* **The task**
Copy every line of the entries that includes the word "region".

* **Supplied entries**
+-------+

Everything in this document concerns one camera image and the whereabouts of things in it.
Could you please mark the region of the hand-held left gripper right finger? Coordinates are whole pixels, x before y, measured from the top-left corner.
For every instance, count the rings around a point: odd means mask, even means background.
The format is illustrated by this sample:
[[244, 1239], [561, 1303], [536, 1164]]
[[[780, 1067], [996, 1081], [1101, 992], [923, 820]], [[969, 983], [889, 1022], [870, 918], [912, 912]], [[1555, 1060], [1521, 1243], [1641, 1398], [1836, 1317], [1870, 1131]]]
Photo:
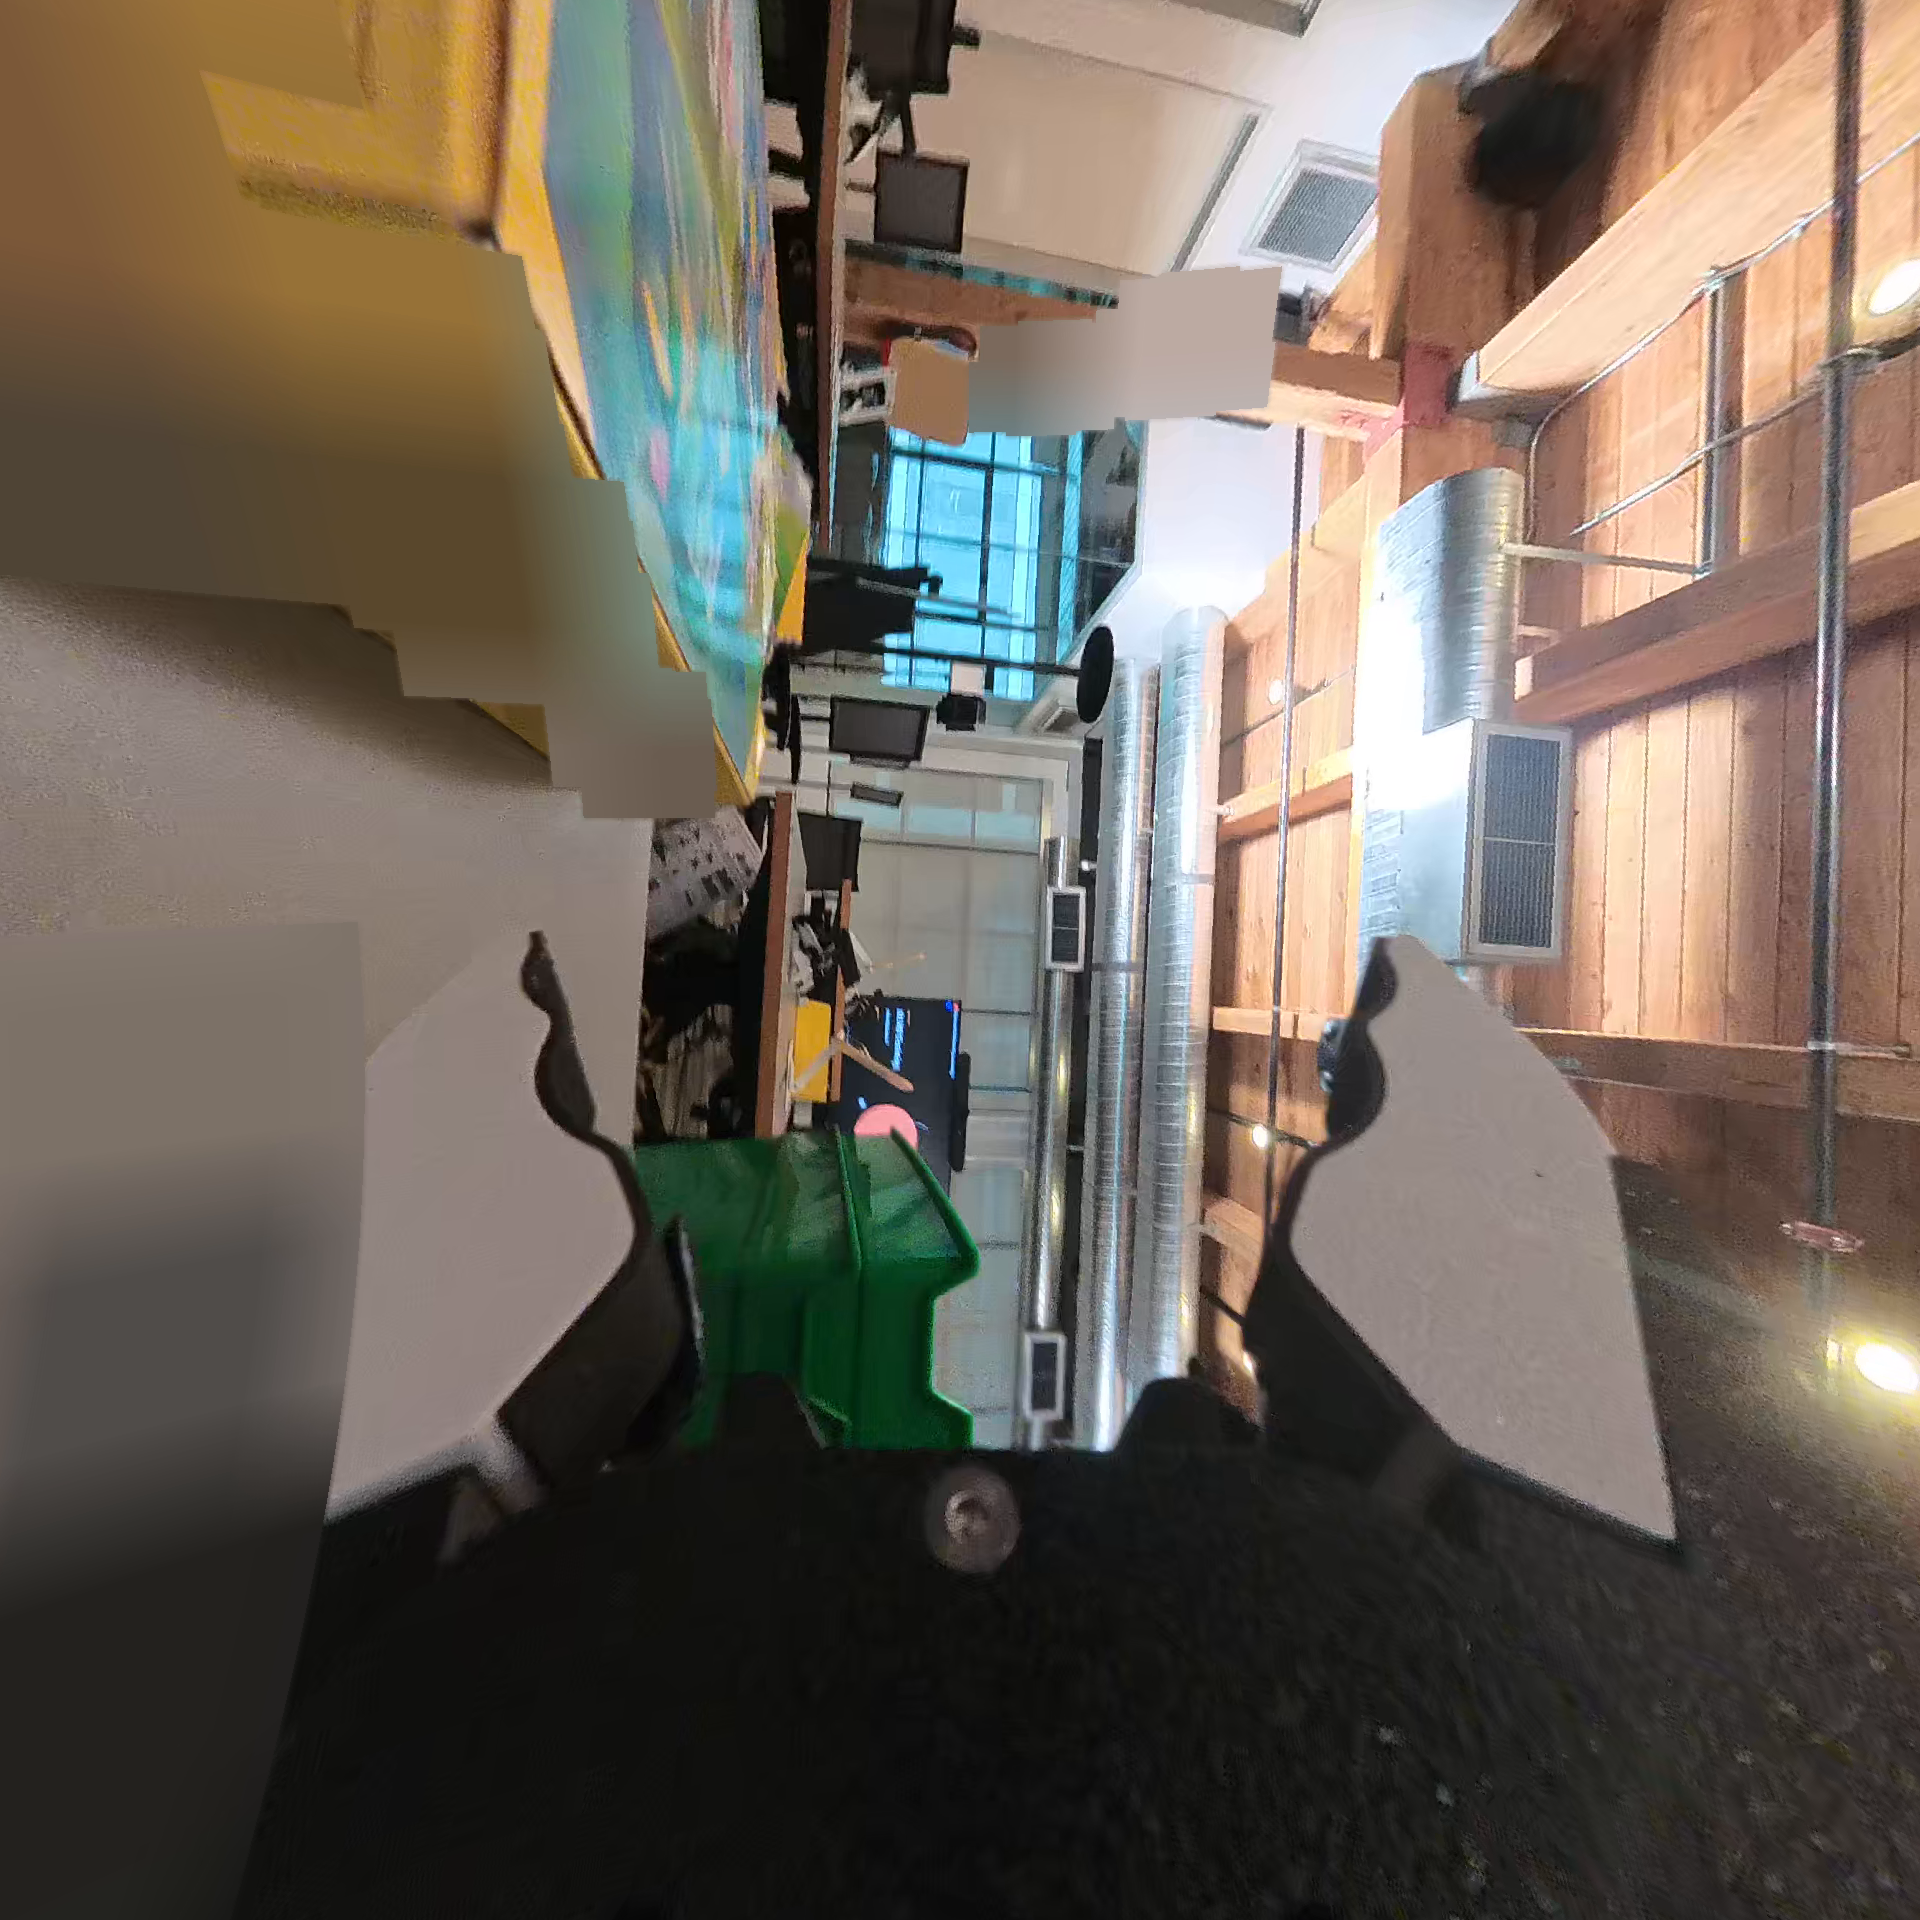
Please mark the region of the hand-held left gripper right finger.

+-------+

* **Exercise answer**
Could you please mark the region of the hand-held left gripper right finger? Coordinates are whole pixels, x before y, measured from the top-left corner.
Please mark the region of the hand-held left gripper right finger.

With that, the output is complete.